* TASK INSTRUCTIONS: Pictures must be left out. Print the lines from the beginning of the material through the line holding "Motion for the", exactly and nothing else.

* EXTRACTED INFORMATION:
────────
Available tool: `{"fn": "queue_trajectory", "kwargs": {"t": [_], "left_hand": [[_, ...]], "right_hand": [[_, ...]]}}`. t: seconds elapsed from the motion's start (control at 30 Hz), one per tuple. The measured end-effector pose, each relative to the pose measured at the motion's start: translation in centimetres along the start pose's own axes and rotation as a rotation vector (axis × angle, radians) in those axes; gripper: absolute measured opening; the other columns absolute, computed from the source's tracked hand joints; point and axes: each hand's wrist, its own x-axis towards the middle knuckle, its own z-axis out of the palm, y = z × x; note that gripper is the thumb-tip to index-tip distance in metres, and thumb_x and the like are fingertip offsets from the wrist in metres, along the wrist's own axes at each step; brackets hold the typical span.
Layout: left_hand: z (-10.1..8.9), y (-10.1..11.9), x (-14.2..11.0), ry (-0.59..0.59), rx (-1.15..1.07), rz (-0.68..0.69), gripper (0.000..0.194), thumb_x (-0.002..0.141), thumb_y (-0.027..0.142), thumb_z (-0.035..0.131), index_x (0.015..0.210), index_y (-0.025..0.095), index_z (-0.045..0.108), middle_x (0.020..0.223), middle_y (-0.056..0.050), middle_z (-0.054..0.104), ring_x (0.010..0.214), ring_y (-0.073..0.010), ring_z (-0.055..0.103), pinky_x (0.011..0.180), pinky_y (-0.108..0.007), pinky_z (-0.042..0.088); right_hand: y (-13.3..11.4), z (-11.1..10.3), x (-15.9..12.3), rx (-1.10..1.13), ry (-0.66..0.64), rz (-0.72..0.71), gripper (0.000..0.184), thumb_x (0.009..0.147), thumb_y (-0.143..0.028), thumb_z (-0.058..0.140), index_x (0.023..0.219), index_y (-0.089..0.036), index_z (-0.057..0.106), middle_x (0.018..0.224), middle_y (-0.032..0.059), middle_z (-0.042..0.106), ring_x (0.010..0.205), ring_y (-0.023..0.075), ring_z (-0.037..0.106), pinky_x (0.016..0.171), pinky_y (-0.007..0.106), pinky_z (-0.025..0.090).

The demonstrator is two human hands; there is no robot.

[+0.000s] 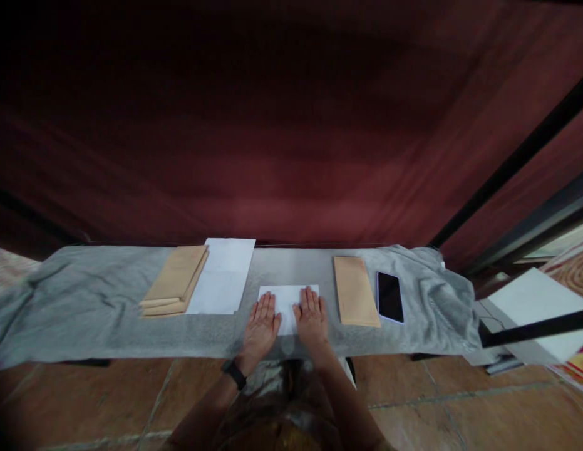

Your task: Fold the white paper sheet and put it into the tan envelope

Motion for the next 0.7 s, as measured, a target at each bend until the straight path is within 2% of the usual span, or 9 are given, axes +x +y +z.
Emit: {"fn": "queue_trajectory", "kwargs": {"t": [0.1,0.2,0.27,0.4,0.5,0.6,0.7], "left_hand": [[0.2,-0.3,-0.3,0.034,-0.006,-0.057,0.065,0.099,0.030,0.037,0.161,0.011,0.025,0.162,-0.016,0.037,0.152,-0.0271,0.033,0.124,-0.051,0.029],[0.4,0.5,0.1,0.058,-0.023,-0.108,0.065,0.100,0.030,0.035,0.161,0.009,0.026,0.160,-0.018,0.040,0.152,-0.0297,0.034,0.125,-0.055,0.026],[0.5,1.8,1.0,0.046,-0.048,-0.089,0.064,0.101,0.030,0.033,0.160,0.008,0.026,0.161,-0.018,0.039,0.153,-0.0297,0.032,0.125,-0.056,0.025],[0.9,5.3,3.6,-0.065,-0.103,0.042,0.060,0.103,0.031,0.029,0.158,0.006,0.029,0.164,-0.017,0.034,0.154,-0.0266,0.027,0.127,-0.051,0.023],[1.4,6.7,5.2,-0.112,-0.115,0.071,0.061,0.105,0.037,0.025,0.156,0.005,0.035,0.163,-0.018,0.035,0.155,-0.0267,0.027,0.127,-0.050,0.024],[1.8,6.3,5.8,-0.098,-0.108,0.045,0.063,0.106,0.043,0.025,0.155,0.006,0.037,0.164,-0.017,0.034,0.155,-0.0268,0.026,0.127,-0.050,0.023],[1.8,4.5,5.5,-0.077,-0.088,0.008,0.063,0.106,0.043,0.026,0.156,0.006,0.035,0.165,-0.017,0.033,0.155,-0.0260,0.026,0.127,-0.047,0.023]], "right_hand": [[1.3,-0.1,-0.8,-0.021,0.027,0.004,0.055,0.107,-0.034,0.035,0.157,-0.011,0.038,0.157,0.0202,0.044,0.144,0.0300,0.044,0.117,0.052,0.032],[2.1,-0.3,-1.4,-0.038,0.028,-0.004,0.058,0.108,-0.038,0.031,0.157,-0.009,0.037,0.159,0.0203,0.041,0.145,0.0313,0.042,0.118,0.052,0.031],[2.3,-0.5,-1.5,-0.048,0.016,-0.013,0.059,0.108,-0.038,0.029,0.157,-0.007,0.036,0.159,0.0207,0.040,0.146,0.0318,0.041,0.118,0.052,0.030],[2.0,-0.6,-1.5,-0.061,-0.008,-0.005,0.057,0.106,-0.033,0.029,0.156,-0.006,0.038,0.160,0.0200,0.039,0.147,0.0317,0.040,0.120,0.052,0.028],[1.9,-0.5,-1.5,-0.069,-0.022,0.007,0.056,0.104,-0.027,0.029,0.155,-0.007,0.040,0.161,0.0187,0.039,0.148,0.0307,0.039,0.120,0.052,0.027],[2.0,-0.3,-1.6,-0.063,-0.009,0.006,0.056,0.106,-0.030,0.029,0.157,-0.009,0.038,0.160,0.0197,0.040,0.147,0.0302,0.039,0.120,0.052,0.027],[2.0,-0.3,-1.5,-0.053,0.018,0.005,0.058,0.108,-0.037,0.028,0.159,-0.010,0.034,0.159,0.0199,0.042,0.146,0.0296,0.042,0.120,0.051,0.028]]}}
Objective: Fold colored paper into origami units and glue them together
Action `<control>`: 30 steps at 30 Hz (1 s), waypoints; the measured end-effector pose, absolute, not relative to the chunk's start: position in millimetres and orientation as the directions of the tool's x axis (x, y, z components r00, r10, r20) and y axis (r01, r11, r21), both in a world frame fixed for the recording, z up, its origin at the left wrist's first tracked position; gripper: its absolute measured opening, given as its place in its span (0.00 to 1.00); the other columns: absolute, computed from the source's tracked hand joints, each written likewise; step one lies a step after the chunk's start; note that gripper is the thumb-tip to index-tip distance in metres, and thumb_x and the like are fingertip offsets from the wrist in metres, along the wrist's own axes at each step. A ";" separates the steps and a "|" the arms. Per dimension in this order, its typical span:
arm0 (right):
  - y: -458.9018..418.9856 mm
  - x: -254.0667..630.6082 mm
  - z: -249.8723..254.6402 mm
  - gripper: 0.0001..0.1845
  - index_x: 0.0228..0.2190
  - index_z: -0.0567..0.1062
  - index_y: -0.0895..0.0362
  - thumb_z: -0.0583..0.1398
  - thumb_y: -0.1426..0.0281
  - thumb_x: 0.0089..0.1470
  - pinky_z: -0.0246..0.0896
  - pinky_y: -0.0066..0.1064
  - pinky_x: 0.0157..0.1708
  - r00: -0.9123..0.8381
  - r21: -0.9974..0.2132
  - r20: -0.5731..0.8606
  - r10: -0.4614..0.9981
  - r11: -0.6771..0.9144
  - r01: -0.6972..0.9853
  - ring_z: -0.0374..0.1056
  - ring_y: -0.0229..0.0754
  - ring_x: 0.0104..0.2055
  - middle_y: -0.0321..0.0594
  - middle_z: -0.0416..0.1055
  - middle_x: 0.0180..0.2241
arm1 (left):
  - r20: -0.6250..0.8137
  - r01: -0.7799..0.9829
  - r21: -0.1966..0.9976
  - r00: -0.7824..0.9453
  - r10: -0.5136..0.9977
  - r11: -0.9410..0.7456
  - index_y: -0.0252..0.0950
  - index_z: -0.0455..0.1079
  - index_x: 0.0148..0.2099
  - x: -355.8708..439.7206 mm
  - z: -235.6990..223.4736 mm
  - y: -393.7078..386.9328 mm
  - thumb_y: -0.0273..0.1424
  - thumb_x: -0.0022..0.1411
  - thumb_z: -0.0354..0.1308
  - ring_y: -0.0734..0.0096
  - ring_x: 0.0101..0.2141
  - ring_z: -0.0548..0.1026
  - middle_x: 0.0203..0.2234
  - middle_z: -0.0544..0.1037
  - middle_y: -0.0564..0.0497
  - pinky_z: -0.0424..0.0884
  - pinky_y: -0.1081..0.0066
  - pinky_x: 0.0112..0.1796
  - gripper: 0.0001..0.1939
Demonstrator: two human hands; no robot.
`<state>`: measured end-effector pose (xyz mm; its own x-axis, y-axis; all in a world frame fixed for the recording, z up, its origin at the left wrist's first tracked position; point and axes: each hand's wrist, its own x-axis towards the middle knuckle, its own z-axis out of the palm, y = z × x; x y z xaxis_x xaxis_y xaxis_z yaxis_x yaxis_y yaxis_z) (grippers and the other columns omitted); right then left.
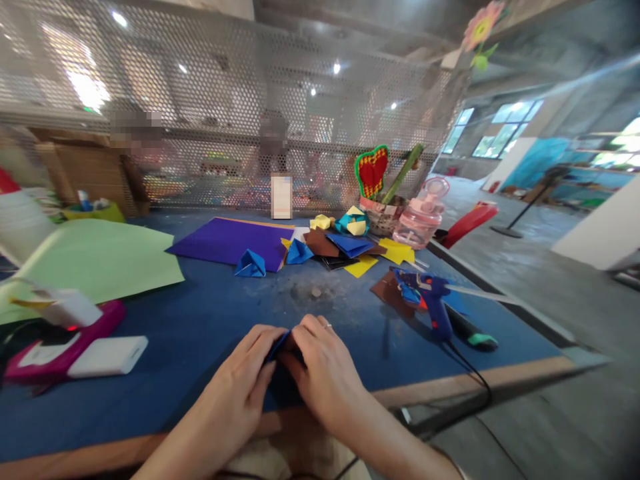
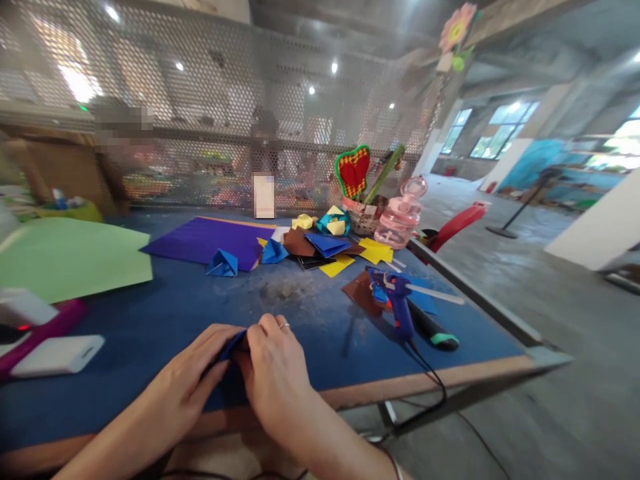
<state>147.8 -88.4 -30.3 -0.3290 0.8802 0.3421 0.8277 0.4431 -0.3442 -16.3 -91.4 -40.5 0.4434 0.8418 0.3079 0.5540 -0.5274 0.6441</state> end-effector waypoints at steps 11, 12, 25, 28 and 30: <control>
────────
* TASK OUTPUT:
Available tool: `{"fn": "queue_trajectory", "kwargs": {"t": [_], "left_hand": [[_, ...]], "right_hand": [[_, ...]]}}`. t: seconds elapsed from the motion's start (control at 30 Hz), one per tuple. The measured end-effector pose, each relative to the pose measured at the motion's start: translation in centimetres along the start pose's own axes and rotation as a rotation vector (axis × angle, radians) in those axes; gripper: absolute measured opening; the other columns absolute, computed from the source's tracked hand joints; point and axes: each hand's wrist, its own x-axis towards the middle knuckle, its own z-axis out of the palm, y = z × x; note that gripper is the thumb-tip to index-tip distance in metres, and thumb_x and the like are fingertip offsets from the wrist in metres, along the wrist's own axes at each step; brackets hold the typical span.
Layout: left_hand: z (-10.1..8.9), y (-10.1..11.9), x (-14.2..11.0), ry (-0.59..0.59), rx (-1.15..1.07), rz (-0.68..0.69), gripper (0.000..0.194), thumb_x (-0.002..0.141), thumb_y (-0.027..0.142), thumb_z (-0.035..0.131), index_x (0.015..0.210), index_y (-0.025..0.095), index_z (-0.045..0.108), middle_x (0.020..0.223), middle_y (-0.056..0.050), middle_z (-0.054..0.104), ring_x (0.010..0.214), ring_y (-0.073..0.010), ring_z (-0.055..0.103), pinky_x (0.011..0.180), pinky_y (-0.108..0.007), pinky_z (-0.042..0.088); right_hand: y (-13.3..11.4), z (-11.1..10.3), x (-15.9..12.3), rx (-1.10..1.13), ry (-0.66..0.64), rz (-0.72..0.71), gripper (0.000..0.184), thumb_x (0.009..0.147), thumb_y (-0.143..0.028), thumb_z (-0.058..0.140), index_x (0.023..0.219), index_y (-0.089..0.036), index_z (-0.057..0.106), middle_x (0.018..0.224), middle_y (-0.032..0.059), middle_z (-0.042..0.106), ring_x (0.010..0.205), ring_y (-0.023..0.075), ring_z (-0.037..0.106), pinky_x (0.016..0.171), pinky_y (-0.007..0.106), pinky_z (-0.025..0.090).

The demonstrator is two human hands; there is no robot.

[+0.000s] 

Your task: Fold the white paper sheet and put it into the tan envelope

Motion for the next 0.7 s, as measured, a target at each bend until the straight path is within 2% of the usual span, or 9 are given, axes +x +y +z.

This response is done.